Linear Regression Example
from sklearn.model_selection import train_test_split
from sklearn.linear_model import LinearRegression
# Sample dataset
X = df[["Age"]]
y = df["Salary"]
# Splitting data into training and test sets
X_train, X_test, y_train, y_test = train_test_split(X, y, test_size=0.2, random_state=42)
# Training the model
model = LinearRegression()
model.fit(X_train, y_train)
# Predicting salaries
predictions = model.predict(X_test)
print(predictions)
Output (Example):
[75000. 85000.]
8. Advanced Topics
- Time Series Analysis – Analyzing trends over time (e.g., stock prices).

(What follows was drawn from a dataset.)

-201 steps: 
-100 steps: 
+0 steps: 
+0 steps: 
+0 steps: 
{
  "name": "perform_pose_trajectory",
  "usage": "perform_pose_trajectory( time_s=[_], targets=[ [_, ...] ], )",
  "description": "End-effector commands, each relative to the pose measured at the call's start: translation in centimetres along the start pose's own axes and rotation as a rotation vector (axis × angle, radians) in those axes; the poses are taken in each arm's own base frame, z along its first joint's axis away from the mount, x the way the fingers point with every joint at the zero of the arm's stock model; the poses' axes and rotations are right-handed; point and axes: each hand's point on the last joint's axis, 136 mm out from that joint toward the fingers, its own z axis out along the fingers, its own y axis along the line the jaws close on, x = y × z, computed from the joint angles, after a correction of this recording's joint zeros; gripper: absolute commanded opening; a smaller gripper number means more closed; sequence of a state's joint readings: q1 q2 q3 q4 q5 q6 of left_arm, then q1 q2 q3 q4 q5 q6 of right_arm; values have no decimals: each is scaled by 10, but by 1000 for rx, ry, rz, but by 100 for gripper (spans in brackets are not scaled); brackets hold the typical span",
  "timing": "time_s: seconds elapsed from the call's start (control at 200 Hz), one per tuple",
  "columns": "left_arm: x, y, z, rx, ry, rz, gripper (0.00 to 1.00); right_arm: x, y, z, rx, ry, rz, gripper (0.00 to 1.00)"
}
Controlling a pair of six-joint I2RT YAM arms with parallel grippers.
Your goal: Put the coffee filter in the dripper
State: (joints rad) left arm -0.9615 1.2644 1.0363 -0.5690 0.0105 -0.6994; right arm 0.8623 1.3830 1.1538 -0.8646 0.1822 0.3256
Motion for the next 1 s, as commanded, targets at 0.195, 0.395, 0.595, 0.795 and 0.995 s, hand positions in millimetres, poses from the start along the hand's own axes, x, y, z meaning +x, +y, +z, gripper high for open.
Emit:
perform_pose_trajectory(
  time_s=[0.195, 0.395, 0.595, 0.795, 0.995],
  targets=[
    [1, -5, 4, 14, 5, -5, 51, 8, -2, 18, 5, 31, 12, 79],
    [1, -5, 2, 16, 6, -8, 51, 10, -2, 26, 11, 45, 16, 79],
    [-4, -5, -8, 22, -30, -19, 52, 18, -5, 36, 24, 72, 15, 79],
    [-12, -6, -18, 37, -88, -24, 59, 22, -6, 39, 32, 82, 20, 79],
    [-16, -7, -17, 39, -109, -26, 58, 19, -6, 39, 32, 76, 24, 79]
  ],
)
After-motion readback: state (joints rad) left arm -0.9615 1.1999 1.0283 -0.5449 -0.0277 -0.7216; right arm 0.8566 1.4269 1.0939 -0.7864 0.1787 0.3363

- Natural Language Processing (NLP) – Analyzing text data.
- Big Data Processing – Using Spark and Dask for large datasets.
- Deep Learning – Using TensorFlow or PyTorch for AI applications.
Conclusion
Python provides an excellent ecosystem for data analytics. By mastering NumPy, Pandas, visualization tools, and machine learning techniques, you can extract valuable insights and make data-driven decisions.